→ **TASK DIRECTIONS**
Nothing but the line holding "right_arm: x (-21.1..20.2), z" and the lines after it, through the end of the records, should be set down, each exactly as it is.
··· EXTRACTED ENTRIES ···
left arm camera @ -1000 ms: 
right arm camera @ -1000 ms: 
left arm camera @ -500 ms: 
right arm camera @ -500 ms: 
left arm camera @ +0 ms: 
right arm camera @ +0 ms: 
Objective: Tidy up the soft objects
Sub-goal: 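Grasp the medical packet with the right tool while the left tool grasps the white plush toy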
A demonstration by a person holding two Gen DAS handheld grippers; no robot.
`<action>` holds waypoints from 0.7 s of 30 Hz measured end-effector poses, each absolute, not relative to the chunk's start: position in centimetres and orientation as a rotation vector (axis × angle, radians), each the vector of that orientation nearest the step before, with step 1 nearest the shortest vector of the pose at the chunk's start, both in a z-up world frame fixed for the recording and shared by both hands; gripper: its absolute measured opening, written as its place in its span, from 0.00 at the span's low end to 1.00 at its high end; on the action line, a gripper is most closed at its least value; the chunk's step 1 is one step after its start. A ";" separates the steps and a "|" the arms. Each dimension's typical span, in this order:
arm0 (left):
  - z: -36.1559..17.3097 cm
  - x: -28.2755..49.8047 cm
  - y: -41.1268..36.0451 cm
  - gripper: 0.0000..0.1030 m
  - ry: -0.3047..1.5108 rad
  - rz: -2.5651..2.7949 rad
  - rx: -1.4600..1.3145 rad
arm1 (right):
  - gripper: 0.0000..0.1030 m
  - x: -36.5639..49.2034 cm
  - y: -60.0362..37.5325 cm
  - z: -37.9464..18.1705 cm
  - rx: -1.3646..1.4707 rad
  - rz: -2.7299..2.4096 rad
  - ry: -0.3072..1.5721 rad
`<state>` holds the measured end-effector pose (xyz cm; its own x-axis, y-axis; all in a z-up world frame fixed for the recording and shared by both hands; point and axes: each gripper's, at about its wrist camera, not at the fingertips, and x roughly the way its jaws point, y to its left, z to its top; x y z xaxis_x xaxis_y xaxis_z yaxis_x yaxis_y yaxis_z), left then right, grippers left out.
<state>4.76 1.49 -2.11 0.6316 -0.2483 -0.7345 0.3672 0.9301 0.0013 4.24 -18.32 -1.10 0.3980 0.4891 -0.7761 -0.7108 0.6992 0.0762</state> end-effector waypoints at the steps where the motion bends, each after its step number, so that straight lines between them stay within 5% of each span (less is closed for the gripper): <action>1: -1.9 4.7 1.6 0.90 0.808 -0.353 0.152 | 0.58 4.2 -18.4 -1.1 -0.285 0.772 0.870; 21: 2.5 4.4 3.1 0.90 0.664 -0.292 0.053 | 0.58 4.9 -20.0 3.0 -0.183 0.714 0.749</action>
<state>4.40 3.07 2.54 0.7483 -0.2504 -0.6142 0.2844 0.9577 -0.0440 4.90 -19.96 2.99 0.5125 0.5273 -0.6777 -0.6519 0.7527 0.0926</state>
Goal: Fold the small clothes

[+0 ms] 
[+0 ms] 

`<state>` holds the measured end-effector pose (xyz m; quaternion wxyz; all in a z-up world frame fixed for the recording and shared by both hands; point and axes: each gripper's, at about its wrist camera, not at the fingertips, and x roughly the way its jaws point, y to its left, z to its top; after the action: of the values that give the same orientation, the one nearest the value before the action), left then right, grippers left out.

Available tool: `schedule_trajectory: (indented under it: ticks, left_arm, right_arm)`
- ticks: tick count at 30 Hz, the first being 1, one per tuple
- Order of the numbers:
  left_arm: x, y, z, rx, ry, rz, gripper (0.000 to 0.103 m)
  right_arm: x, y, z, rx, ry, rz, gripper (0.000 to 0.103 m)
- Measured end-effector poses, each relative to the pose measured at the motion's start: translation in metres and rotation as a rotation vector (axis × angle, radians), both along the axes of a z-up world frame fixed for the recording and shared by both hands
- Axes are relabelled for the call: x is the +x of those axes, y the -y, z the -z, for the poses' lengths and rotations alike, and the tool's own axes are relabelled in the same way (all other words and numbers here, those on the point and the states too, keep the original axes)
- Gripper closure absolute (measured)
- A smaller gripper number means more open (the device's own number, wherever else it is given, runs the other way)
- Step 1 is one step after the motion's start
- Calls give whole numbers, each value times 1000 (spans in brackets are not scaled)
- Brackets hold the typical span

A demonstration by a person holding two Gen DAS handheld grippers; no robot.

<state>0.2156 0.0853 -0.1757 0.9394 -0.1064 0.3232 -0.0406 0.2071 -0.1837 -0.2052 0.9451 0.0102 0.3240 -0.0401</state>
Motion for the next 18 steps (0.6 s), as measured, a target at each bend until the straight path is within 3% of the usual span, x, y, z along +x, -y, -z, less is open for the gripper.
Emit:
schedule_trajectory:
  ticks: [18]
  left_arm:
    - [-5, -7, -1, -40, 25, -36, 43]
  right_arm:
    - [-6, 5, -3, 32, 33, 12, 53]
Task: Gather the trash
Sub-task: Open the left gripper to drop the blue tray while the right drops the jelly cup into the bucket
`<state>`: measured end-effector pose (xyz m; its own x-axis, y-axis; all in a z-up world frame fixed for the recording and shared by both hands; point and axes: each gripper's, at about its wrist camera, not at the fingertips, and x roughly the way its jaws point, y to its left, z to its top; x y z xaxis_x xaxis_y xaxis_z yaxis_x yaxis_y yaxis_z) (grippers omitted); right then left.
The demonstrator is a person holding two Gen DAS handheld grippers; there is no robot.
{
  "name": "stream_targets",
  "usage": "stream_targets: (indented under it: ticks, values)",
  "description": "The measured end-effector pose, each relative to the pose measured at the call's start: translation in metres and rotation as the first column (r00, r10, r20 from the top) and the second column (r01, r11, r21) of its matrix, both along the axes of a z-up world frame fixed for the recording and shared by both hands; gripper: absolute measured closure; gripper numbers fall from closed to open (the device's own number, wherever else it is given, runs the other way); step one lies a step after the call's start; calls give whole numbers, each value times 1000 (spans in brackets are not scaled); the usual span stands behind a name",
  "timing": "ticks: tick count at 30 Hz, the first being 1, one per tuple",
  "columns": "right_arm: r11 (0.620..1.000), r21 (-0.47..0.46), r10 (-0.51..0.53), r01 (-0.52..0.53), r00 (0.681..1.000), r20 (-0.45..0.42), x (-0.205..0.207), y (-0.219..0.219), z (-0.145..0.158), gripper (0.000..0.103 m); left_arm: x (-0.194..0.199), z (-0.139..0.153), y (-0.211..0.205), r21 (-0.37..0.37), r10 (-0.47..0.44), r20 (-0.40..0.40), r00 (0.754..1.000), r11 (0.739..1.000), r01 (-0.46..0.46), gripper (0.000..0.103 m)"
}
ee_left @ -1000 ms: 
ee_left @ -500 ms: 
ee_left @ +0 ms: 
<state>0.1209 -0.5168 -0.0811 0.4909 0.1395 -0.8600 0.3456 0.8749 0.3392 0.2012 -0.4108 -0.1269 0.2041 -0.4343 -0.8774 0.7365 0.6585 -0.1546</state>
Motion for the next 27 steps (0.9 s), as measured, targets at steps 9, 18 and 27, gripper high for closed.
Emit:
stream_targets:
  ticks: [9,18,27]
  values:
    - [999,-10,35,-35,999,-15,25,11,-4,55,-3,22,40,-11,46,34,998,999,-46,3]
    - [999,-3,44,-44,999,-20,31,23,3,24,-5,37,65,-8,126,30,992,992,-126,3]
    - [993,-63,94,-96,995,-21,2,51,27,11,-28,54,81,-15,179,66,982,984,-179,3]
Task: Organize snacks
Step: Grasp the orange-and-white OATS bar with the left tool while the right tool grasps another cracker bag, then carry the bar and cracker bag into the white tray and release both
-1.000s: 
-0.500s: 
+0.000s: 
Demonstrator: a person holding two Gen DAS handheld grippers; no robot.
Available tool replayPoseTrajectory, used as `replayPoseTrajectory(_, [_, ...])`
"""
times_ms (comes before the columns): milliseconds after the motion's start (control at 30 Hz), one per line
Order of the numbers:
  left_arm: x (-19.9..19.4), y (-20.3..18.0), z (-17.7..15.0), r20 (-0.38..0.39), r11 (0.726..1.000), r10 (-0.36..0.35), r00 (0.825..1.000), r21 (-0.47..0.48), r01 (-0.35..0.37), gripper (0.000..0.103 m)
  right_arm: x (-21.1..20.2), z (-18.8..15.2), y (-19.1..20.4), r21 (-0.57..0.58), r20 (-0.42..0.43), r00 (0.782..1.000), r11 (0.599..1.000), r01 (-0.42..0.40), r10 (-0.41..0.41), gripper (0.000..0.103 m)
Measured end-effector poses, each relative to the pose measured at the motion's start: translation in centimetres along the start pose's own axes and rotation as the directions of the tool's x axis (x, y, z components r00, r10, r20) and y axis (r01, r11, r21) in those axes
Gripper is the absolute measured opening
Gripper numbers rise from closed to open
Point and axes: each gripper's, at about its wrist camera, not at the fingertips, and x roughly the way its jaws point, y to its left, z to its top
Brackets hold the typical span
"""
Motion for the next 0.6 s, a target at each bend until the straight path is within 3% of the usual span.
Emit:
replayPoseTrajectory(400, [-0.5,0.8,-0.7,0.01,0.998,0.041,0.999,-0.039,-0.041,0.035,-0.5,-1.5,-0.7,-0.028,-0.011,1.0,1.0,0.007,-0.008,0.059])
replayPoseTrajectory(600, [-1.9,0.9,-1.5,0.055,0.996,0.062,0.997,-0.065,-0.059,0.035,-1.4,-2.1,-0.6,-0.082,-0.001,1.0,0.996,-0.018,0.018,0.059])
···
→ **RESULT FOR THIS EXERCISE**
  right_arm: x (-21.1..20.2), z (-18.8..15.2), y (-19.1..20.4), r21 (-0.57..0.58), r20 (-0.42..0.43), r00 (0.782..1.000), r11 (0.599..1.000), r01 (-0.42..0.40), r10 (-0.41..0.41), gripper (0.000..0.103 m)
Measured end-effector poses, each relative to the pose measured at the motion's start: translation in centimetres along the start pose's own axes and rotation as the directions of the tool's x axis (x, y, z components r00, r10, r20) and y axis (r01, r11, r21) in those axes
Gripper is the absolute measured opening
Gripper numbers rise from closed to open
Point and axes: each gripper's, at about its wrist camera, not at the fingertips, and x roughly the way its jaws point, y to its left, z to its top
Brackets hold the typical span
"""
Motion for the next 0.6 s, a target at each bend until the straight path is within 3% of the usual span.
Emit:
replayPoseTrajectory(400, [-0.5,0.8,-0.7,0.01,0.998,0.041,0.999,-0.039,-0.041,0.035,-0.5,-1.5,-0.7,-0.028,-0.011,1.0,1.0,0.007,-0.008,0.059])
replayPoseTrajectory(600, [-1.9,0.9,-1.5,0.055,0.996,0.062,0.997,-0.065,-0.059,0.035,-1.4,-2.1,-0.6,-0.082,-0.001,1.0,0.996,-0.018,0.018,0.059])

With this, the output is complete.